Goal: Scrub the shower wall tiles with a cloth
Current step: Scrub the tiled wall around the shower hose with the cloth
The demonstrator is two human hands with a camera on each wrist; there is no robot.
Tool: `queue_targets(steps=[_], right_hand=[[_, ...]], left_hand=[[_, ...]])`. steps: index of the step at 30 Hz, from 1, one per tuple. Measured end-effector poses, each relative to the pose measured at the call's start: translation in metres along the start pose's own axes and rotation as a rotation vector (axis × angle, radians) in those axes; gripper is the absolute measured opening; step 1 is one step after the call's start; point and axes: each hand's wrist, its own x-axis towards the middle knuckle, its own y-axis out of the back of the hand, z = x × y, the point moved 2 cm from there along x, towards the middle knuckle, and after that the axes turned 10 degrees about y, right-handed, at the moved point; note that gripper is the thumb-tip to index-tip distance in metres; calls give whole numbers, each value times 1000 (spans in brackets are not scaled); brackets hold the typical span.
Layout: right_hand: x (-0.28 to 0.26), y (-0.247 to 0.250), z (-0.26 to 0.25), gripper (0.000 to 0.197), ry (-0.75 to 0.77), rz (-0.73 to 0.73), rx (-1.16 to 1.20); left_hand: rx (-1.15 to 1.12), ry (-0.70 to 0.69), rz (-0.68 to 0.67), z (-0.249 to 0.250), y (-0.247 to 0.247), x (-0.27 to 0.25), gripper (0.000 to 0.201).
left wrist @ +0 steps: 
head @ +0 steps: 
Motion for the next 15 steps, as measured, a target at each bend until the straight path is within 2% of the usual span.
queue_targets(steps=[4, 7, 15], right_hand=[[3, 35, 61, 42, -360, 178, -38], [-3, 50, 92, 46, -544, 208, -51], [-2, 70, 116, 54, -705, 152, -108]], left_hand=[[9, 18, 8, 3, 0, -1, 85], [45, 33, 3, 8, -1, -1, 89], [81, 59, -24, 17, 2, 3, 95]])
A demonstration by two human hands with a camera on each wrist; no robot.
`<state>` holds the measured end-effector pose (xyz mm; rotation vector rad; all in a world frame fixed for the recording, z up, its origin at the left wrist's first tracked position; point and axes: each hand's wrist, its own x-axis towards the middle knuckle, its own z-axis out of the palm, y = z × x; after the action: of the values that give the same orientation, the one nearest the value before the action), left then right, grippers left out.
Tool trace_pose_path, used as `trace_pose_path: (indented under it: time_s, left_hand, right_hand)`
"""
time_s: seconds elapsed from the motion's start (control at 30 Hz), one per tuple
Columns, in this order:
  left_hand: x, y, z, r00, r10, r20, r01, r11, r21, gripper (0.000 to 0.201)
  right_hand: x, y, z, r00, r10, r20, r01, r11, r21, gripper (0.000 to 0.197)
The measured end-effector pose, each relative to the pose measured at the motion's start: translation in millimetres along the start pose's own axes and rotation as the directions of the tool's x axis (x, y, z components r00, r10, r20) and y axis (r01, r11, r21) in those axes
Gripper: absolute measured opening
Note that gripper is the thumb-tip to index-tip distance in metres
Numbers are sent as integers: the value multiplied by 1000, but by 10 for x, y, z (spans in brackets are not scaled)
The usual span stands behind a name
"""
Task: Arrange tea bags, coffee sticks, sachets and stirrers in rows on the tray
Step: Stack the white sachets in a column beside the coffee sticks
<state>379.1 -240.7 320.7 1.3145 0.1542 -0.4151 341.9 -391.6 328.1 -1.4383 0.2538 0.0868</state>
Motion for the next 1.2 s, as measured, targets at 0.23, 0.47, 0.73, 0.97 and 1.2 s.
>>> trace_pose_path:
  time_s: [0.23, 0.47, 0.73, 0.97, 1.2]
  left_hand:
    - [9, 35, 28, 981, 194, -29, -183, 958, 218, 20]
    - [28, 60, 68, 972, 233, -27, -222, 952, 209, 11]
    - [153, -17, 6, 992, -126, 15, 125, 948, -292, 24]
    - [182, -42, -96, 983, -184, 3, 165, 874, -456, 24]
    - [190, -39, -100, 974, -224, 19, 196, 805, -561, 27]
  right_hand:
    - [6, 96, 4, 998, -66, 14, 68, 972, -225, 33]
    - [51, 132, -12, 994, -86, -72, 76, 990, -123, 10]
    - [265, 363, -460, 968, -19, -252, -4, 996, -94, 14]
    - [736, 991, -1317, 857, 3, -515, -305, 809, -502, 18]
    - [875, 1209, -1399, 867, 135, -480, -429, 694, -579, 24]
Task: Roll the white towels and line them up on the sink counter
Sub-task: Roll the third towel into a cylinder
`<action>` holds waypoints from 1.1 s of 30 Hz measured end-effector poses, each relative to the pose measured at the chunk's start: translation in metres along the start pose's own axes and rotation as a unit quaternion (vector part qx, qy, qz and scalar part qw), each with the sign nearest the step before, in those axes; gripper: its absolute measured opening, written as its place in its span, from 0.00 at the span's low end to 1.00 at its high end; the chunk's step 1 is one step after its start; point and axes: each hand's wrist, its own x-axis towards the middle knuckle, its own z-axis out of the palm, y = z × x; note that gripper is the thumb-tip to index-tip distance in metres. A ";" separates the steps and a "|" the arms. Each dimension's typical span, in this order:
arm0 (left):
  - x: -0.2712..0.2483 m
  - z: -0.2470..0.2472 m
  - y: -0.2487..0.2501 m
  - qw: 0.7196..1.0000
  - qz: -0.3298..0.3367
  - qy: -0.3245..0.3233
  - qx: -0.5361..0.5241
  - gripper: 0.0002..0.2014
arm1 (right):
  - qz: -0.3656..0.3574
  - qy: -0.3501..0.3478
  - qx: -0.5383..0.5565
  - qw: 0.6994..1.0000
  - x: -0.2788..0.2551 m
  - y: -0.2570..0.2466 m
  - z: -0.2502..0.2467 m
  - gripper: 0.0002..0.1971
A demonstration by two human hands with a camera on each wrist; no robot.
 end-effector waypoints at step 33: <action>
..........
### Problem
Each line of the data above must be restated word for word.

### Result of this exercise
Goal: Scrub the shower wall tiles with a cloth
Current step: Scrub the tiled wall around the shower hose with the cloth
The demonstrator is two human hands with a camera on each wrist; there is no robot.
Tool: `queue_targets(steps=[_], right_hand=[[_, ...]], left_hand=[[_, ...]])`. steps: index of the step at 30 Hz, from 1, one per tuple. Measured end-effector poses, each relative to the pose measured at the call's start: translation in metres along the start pose's own axes and rotation as a rotation vector (axis × angle, radians) in those axes; gripper is the absolute measured opening; step 1 is one step after the call's start; point and axes: each hand's wrist, its own x-axis towards the middle knuckle, its own y-axis out of the back of the hand, z = x × y, the point moved 2 cm from there along x, towards the middle knuckle, and after that the axes turned 10 degrees about y, right-handed, at the moved point; note that gripper is the thumb-tip to index-tip distance in metres; calls give whole numbers, each value times 1000 (spans in brackets are not scaled); brackets hold the typical span.
Layout: right_hand: x (-0.28 to 0.26), y (-0.247 to 0.250), z (-0.26 to 0.25), gripper (0.000 to 0.197), ry (-0.75 to 0.77), rz (-0.73 to 0.73), rx (-1.16 to 1.20); left_hand: rx (-1.15 to 1.12), ry (-0.70 to 0.69), rz (-0.68 to 0.67), z (-0.249 to 0.250), y (-0.247 to 0.247), x (-0.27 to 0.25), gripper (0.000 to 0.201).
left wrist @ +0 steps: 
head @ +0 steps: 
Motion for the next 15 steps, as measured, a target at each bend until the straight path is within 2% of the usual span.
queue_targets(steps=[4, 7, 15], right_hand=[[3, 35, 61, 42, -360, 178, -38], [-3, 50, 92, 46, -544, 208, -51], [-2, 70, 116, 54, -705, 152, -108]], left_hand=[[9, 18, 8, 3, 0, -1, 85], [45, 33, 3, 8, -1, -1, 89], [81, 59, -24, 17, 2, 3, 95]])
A demonstration by two human hands with a camera on each wrist; no robot.
`<state>` holds the measured end-effector pose (xyz mm; rotation vector rad; all in a world frame fixed for the recording, z up, its origin at the left wrist's first tracked position; point and axes: each hand's wrist, its own x-axis towards the middle knuckle, its own z-axis out of the palm, y = z × x; after the action: of the values that give the same orientation, the one nearest the value before the action), left then right, grippers left out.
Tool trace_pose_path, used as `trace_pose_path: (indented under it: time_s, left_hand, right_hand)`
"""
time_s: seconds elapsed from the motion's start (control at 30 Hz), one per tuple
Columns, in this order:
  left_hand: x, y, z, r00, r10, r20, r01, r11, r21, gripper (0.000 to 0.201)
  right_hand: x, y, z, r00, r10, r20, r01, r11, r21, gripper (0.000 to 0.197)
The measured end-effector pose, each relative to the pose measured at the motion's start: translation in millimetres along the start pose's own axes and rotation as the directions of the tool's x axis (x, y, z components r00, r10, r20) and y axis (r01, r11, r21) in those axes
Gripper: absolute measured opening
Note that gripper is the thumb-tip to index-tip distance in metres
Numbers are sent as integers: the value multiplied by 1000, but by 10 for x, y, z (spans in brackets are not scaled)
The usual span stands behind a name
"""
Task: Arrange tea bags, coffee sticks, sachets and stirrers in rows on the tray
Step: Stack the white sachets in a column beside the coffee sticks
<state>379.1 -240.7 320.7 1.3145 0.1542 -0.4151 341.9 -391.6 328.1 -1.4383 0.2538 0.0868</state>
Motion for the next 1.2 s, as measured, targets at 0.23, 0.47, 0.73, 0.97 and 1.2 s.
>>> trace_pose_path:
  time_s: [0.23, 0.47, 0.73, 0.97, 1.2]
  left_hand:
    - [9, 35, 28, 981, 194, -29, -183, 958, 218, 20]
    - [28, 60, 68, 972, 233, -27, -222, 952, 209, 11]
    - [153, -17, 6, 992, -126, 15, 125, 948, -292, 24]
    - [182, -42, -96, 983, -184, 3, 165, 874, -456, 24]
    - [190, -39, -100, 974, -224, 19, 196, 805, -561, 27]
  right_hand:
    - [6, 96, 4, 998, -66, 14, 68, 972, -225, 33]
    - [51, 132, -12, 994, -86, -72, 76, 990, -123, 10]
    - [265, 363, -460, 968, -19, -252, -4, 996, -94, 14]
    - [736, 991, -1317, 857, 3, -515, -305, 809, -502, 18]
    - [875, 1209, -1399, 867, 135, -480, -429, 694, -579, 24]
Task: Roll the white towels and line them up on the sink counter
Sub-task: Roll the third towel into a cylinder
`<action>` holds waypoints from 1.1 s of 30 Hz measured end-effector poses, each relative to the pose measured at the chunk's start: translation in metres along the start pose's own axes and rotation as a unit quaternion (vector part qx, qy, qz and scalar part qw), each with the sign nearest the step before, in those axes; gripper: its absolute measured opening, written as its place in its span, from 0.00 at the span's low end to 1.00 at its high end; the chunk's step 1 is one step after its start; point and axes: each hand's wrist, its own x-axis towards the middle knuckle, its own z-axis out of the palm, y = z × x; note that gripper is the thumb-tip to index-tip distance in metres. A ";" separates the steps and a "|" the arms. Each dimension's typical span, in this order:
arm0 (left):
  - x: -0.2712..0.2483 m
  - z: -0.2470..0.2472 m
  - y: -0.2487..0.2501 m
  - qw: 0.7196..1.0000
  - qz: -0.3298..0.3367
  - qy: -0.3245..0.3233
  - qx: -0.5361..0.5241
  - gripper: 0.0002..0.2014
arm1 (right):
  - qz: -0.3656..0.3574
  - qy: -0.3501..0.3478
  - qx: -0.5383..0.5565
  - qw: 0.6994..1.0000
  - x: -0.2788..0.2551 m
  - y: -0.2570..0.2466 m
  - z: -0.2502..0.2467 m
  - gripper: 0.0002..0.1971
A demonstration by two human hands with a camera on each wrist; no robot.
 end-effector waypoints at step 33: <action>

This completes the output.